Book Title: Research Handbook on Transnational Labour Law

Editor(s): Blackett, Adelle; Trebilcock, Anne

Publisher: Edward Elgar Publishing

ISBN (hard cover): 9781782549789

Section: Chapter 3

Section Title: Corporate governance structures and practices: From ordeal to opportunities and challenges for transnational labour law

Author(s): Martin, Isabelle

Number of pages: 14

Abstract/Description:

Over recent decades, transnational firms have moved toward financial concentration on the one hand, and toward decentralization of production on the other. The effect has been that a greater portion of these firms’ workers are beyond the reach of positive labour law, while the firms themselves are even more powerful. In this context, the notion of corporate social responsibility has emerged, simultaneously providing opportunities to defend workers’ rights, while also presenting disadvantages and challenges for transnational labour law (TLL). Socially responsible corporate governance can helpfully link transnational firms to working conditions prevailing across their production chain, by establishing new forums for participation—through shareholder engagement, at the transnational level, and through new channels such as consumer law, corporate law, and even banking law—and enhancing the visibility of the core ILO Conventions, whose working condition standards have been incorporated into key corporate social responsibility instruments.
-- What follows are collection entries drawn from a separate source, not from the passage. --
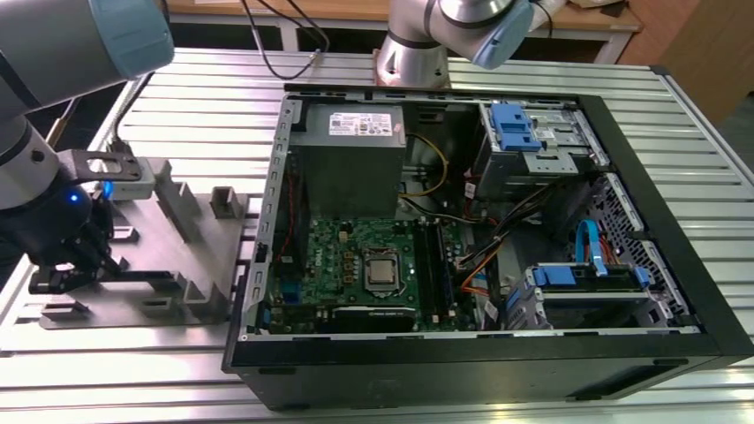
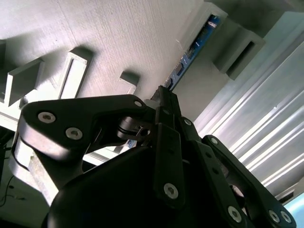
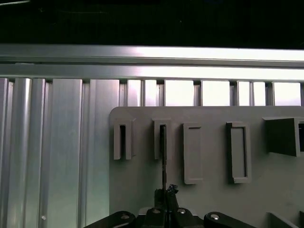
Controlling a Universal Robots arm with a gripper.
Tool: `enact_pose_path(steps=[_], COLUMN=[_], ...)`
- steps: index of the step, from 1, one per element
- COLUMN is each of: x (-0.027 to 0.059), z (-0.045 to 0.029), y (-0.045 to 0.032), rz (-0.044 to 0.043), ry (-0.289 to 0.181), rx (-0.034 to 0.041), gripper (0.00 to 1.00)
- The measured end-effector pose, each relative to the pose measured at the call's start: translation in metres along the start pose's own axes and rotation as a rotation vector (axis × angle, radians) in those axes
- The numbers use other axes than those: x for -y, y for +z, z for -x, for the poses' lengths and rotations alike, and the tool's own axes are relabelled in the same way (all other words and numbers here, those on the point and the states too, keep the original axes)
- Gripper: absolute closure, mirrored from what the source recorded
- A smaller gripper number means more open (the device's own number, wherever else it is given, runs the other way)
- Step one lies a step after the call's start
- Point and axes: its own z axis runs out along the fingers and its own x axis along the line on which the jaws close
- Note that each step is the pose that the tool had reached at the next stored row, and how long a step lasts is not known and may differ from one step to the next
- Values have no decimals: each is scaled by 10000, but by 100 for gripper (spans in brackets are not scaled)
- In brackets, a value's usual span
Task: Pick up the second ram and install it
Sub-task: 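Pick up the second ram and move it above second insertion slot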
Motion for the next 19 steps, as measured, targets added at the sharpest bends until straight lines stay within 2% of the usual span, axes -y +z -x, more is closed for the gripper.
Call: enact_pose_path(steps=[10, 19], x=[-9, -18], z=[7, 15], y=[-193, -407], rz=[0, -1], ry=[0, 0], rx=[-1, 0], gripper=[92, 92])
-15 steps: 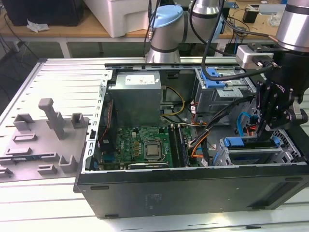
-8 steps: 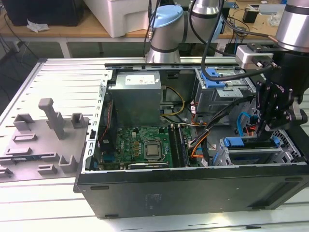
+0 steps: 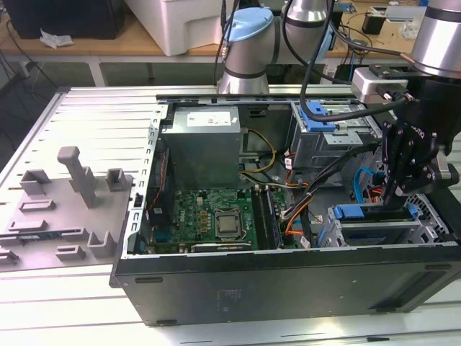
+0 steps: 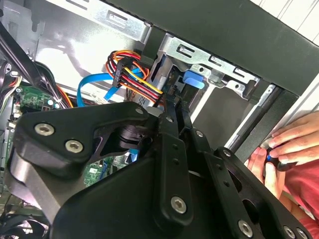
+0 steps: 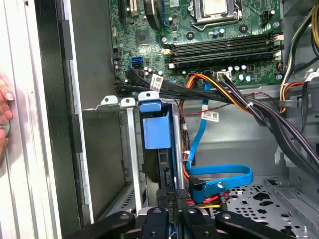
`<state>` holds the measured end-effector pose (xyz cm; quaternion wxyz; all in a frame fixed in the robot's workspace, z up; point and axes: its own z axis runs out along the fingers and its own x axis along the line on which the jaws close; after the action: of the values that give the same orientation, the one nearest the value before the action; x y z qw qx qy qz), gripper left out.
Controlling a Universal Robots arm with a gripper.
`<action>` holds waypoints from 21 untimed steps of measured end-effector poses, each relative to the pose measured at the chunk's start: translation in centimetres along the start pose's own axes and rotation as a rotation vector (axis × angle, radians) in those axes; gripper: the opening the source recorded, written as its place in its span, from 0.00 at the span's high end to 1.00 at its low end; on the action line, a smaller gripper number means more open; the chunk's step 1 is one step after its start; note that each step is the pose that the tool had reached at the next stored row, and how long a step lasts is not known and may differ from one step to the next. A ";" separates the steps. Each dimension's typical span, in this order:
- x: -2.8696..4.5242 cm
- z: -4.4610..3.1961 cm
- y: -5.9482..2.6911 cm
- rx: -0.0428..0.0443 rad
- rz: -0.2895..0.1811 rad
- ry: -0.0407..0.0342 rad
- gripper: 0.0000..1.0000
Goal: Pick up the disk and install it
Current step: 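Insert the first disk wire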
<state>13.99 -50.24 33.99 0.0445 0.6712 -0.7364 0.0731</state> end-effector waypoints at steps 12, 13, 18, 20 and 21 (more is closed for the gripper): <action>-0.01 0.13 0.01 0.0000 0.000 0.0003 0.83; -0.01 0.14 0.01 0.0000 0.000 0.0003 0.83; -0.03 0.22 0.01 0.0000 0.000 0.0001 0.83; -0.03 0.22 0.01 -0.0001 0.000 0.0001 0.83; -0.03 0.18 0.01 -0.0001 0.000 -0.0003 0.83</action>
<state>13.98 -50.25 33.81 0.0444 0.6712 -0.7364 0.0730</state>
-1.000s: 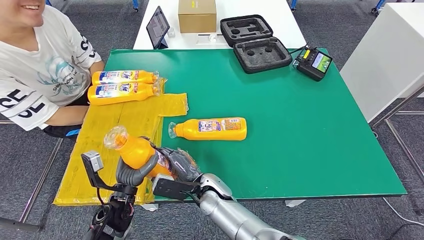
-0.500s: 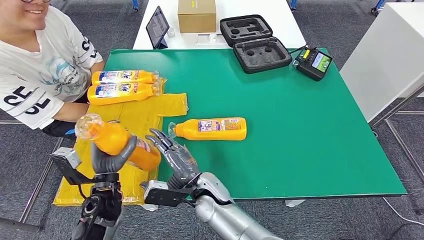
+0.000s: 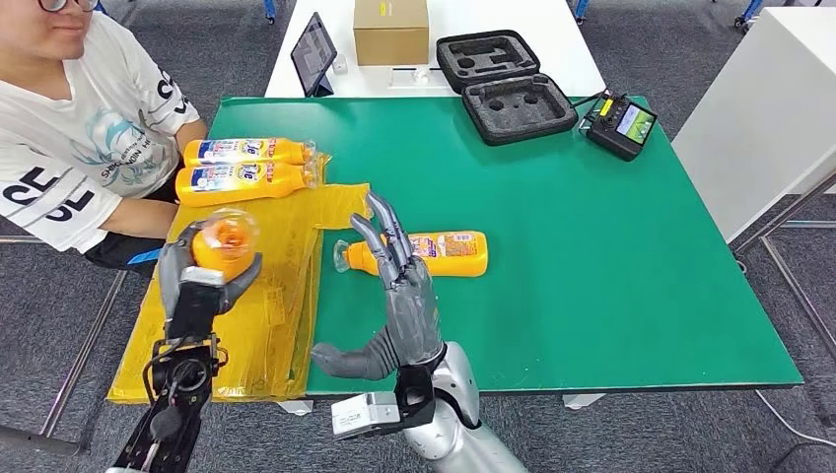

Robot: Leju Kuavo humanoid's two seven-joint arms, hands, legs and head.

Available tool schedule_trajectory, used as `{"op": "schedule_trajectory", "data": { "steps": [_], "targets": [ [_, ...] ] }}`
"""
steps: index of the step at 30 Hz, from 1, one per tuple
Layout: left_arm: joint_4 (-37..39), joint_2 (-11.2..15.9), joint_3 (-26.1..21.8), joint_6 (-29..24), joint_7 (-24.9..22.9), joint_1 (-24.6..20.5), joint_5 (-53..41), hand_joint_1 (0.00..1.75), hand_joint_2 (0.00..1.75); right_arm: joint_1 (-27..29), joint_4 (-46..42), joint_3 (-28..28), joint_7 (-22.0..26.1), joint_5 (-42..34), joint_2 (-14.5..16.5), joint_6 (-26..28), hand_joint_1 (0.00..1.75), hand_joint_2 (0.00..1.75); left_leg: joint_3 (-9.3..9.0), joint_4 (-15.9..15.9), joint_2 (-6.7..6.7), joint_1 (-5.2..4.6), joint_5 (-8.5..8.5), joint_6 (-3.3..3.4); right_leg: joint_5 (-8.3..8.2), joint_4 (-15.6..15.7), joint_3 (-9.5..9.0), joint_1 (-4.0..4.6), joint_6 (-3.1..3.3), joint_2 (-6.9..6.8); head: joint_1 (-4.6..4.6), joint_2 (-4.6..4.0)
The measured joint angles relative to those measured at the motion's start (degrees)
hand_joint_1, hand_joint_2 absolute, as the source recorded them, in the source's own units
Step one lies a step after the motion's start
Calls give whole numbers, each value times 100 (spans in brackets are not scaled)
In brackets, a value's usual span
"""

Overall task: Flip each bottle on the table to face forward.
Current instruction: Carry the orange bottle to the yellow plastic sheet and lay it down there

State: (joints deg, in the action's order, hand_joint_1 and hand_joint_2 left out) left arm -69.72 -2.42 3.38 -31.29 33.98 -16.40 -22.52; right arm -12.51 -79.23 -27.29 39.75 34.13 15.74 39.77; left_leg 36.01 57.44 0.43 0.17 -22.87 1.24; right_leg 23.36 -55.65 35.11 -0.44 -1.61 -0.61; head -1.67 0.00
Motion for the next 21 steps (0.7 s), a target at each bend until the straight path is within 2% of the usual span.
{"op": "schedule_trajectory", "data": {
  "steps": [4,9,13,21],
  "targets": [
    [1283,181,425,112,-632,-794,-1669,175,175,-109,40,-321,-167,-137,-96,-64,0,175,0,0,2,0,8,-4,-13,-2,-1,1,9,2,1,0],
    [2532,273,969,420,-1147,-1440,-2796,175,175,-270,161,-645,-288,-252,-195,-313,0,175,1,0,4,0,9,-3,-16,-2,1,0,12,5,0,0],
    [3206,302,1215,856,-1310,-1680,-3061,175,175,-361,256,-787,-308,-320,-227,-473,0,175,2,0,6,0,9,-4,-15,-3,2,1,13,6,0,0],
    [3987,345,1292,1597,-1335,-2054,-3000,174,175,-435,411,-909,-316,-396,-274,-661,0,175,-2,-3,7,1,7,-6,-14,-3,-2,1,14,7,-1,0]
  ]
}}
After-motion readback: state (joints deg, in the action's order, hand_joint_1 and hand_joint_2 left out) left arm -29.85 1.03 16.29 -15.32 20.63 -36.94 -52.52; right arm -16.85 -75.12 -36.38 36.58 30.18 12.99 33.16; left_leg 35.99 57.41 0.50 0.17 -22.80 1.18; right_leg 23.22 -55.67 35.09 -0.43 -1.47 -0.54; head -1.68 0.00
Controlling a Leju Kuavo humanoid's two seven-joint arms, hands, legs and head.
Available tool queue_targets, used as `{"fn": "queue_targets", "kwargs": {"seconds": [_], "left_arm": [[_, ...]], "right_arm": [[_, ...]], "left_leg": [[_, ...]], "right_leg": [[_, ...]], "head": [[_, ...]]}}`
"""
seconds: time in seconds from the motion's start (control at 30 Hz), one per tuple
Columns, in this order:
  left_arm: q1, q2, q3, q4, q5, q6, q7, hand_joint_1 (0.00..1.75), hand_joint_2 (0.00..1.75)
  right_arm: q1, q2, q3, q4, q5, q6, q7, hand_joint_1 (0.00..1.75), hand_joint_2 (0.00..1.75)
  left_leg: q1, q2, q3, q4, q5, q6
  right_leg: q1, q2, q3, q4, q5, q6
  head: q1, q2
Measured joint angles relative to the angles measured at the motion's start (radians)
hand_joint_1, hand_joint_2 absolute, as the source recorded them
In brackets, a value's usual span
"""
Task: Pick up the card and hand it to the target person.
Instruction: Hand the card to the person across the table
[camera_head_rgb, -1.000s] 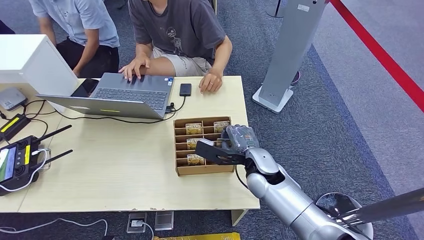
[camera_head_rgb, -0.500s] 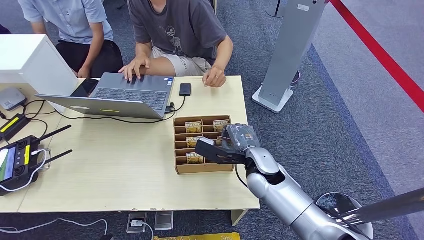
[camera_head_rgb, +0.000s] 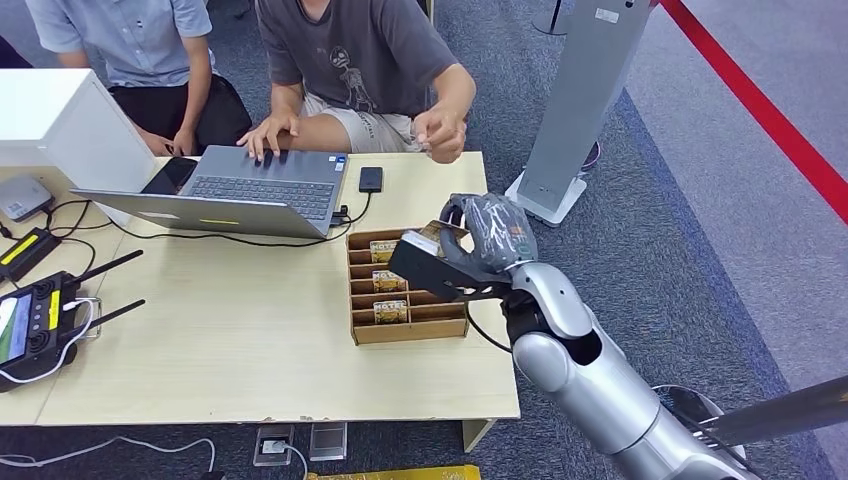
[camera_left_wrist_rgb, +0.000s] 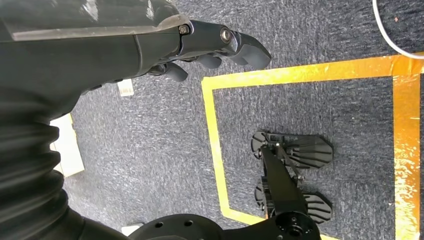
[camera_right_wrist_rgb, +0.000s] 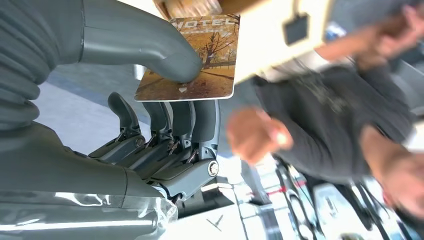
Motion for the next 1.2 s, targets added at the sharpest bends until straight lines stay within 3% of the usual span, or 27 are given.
{"fn": "queue_targets", "kwargs": {"seconds": [0.13,0.27,0.53,0.87,1.0,1.2], "left_arm": [[0.000,0.000,0.000,0.000,-0.003,-0.001,0.000,0.00,1.75],[-0.002,0.000,-0.001,0.000,-0.019,-0.008,-0.004,0.00,1.75],[-0.011,0.000,-0.013,0.000,-0.047,-0.019,-0.018,0.00,1.75],[-0.013,0.000,-0.030,0.000,-0.051,-0.023,-0.018,0.00,1.75],[-0.013,0.000,-0.037,0.000,-0.052,-0.034,-0.015,0.00,0.00],[-0.012,0.000,-0.044,0.000,-0.052,-0.040,-0.028,0.00,0.00]], "right_arm": [[-0.021,-0.006,-0.011,-0.053,-0.013,0.006,-0.005,1.41,1.75],[-0.086,0.008,-0.011,-0.005,-0.044,-0.013,-0.055,1.41,1.75],[-0.324,0.130,0.006,0.429,-0.089,-0.083,-0.252,1.41,1.75],[-0.476,0.248,0.029,0.836,-0.069,-0.079,-0.288,1.41,1.75],[-0.491,0.276,0.035,0.923,-0.054,-0.079,-0.298,0.00,1.75],[-0.510,0.307,0.045,0.994,-0.036,-0.080,-0.310,0.00,1.75]], "left_leg": [[0.000,0.000,0.000,0.000,0.000,0.000],[0.000,0.000,-0.001,0.000,0.000,0.000],[0.000,-0.001,-0.002,0.000,0.002,0.000],[0.000,-0.001,-0.003,0.000,0.002,0.000],[0.000,-0.001,-0.003,0.000,0.002,0.000],[0.000,-0.001,-0.003,0.000,0.002,0.000]], "right_leg": [[0.000,0.000,0.000,0.000,0.000,0.000],[0.000,0.000,0.000,0.001,0.000,0.000],[0.000,-0.002,0.000,0.002,0.000,0.000],[0.000,-0.003,-0.001,0.002,0.000,0.000],[0.000,-0.002,-0.001,0.002,0.000,0.000],[0.000,-0.002,-0.002,0.002,0.000,0.000]], "head": [[0.000,0.000],[0.000,0.000],[-0.001,0.000],[0.001,0.000],[0.001,0.000],[-0.001,0.000]]}}
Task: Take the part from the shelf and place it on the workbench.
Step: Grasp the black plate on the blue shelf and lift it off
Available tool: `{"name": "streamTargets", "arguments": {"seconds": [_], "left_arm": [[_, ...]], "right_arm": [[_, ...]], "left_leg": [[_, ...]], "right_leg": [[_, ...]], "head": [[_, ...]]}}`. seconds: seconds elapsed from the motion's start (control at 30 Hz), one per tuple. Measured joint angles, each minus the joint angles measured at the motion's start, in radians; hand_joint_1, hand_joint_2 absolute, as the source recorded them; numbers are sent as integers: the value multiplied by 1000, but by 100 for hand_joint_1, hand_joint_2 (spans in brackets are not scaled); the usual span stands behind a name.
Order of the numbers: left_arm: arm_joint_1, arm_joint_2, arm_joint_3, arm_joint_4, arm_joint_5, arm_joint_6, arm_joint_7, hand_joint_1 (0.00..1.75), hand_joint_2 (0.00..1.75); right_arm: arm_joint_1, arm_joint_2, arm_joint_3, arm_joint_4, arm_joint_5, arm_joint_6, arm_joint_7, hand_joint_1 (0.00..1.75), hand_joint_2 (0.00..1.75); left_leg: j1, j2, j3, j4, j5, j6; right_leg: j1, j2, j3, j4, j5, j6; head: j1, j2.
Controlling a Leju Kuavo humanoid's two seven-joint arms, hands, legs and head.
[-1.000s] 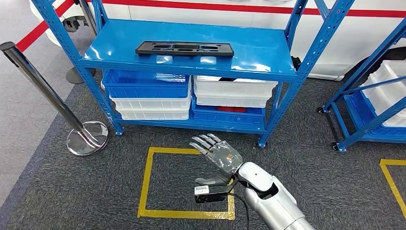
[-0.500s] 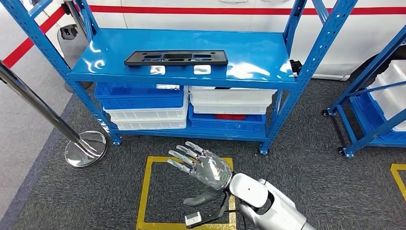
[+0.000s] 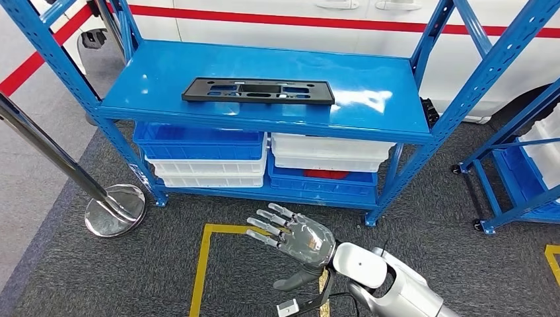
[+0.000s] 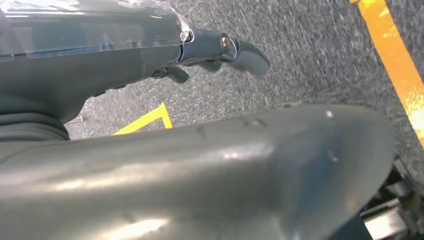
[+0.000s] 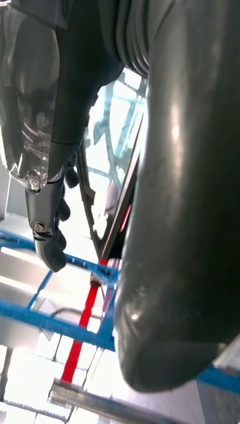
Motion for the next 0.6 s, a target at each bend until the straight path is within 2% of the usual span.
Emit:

It is nevertheless important for TLL to preserve what sets it apart, such as its focus on collective action, as socially responsible corporate governance also entails disadvantages for workers. The three major disadvantages of the approach are its focus on the maximization of shareholder value, its conception of workers as merely one among many sets of “stakeholders” that firms must take into account, and its enhancement of the power not of workers, but rather of shareholders and directors. These actors gain increased legitimacy as the best defenders of stakeholders, while the implementation of codes of conduct can increase a firm’s hold over workers across the production chain and undermine the actions of local unions. It is thus essential that TLL preserve an unshakeable focus on worker protection, as only such a focus will enable it to avoid being co-opted by socially responsible corporate governance.